### WHAT TO DO
Filter the data for lines with the word "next", then copy every line so identified.

:: EXERCISE DATA

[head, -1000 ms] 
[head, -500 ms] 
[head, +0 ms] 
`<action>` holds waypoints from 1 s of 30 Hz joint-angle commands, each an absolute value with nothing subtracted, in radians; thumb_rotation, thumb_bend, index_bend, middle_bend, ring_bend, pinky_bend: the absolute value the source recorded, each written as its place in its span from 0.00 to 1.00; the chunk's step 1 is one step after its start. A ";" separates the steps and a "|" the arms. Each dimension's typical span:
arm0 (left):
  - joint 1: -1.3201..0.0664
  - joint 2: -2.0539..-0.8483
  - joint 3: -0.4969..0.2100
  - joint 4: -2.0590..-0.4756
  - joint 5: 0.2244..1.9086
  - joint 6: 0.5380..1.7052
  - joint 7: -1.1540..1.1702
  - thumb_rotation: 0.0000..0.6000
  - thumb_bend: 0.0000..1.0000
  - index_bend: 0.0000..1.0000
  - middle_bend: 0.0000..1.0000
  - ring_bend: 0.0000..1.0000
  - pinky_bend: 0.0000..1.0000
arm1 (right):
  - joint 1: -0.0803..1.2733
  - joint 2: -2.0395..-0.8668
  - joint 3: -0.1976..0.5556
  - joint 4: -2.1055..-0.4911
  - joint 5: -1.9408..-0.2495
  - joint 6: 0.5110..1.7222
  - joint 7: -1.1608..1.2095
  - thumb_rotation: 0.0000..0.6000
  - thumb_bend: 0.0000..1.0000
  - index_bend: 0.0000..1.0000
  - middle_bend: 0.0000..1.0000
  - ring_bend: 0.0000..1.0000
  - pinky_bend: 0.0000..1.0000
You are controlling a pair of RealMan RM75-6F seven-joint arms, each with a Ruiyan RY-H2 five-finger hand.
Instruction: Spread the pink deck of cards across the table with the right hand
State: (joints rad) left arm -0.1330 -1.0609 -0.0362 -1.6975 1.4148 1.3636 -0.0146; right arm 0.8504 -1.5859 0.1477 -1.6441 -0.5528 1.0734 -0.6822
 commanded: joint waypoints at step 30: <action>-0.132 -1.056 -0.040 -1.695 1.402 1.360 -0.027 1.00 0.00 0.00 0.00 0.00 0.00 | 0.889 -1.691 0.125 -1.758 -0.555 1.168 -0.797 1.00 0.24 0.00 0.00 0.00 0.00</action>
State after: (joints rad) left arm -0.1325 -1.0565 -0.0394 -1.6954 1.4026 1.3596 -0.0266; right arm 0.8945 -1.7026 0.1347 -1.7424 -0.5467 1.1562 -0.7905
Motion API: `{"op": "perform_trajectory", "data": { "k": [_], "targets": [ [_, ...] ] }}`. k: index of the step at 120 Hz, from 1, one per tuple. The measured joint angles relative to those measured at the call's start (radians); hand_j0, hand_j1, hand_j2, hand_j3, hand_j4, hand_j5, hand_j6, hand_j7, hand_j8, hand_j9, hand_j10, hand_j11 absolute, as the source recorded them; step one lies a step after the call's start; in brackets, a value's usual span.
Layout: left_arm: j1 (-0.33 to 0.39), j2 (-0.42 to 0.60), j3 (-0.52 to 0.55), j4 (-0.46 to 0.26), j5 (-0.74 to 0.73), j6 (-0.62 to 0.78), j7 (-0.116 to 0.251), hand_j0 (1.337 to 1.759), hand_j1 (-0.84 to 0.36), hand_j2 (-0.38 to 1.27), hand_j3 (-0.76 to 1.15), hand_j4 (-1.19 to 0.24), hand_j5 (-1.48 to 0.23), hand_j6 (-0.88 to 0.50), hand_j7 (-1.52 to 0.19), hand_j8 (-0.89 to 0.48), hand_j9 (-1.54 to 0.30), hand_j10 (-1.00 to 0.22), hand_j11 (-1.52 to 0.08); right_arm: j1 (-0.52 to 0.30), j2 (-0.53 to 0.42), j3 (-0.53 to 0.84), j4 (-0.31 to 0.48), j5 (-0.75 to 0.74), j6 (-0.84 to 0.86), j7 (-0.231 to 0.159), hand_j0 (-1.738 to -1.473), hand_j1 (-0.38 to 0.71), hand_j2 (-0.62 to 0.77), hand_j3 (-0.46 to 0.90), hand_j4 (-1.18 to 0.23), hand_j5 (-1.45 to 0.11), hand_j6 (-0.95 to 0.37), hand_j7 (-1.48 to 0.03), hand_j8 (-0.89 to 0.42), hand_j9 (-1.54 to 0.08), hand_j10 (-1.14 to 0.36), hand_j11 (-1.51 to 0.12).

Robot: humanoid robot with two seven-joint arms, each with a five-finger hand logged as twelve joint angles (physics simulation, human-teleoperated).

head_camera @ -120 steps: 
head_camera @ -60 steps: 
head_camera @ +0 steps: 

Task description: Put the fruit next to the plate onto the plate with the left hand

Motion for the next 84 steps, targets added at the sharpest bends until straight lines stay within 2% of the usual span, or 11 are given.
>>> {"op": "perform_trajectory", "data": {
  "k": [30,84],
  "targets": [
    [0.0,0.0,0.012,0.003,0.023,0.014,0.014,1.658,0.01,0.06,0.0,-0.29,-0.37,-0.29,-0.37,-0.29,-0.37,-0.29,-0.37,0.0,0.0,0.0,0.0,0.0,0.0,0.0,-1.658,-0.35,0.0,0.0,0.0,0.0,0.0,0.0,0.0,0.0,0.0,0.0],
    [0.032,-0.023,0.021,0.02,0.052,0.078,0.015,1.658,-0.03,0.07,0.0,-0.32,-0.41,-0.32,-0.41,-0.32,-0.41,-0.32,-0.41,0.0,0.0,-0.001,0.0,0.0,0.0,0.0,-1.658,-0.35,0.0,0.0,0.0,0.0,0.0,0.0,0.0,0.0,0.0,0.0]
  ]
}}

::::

### EXERCISE ANSWER
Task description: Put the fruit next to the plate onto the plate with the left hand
Motion for the next 84 steps, targets added at the sharpest bends until straight lines stay within 2% of the usual span, or 11 are given.

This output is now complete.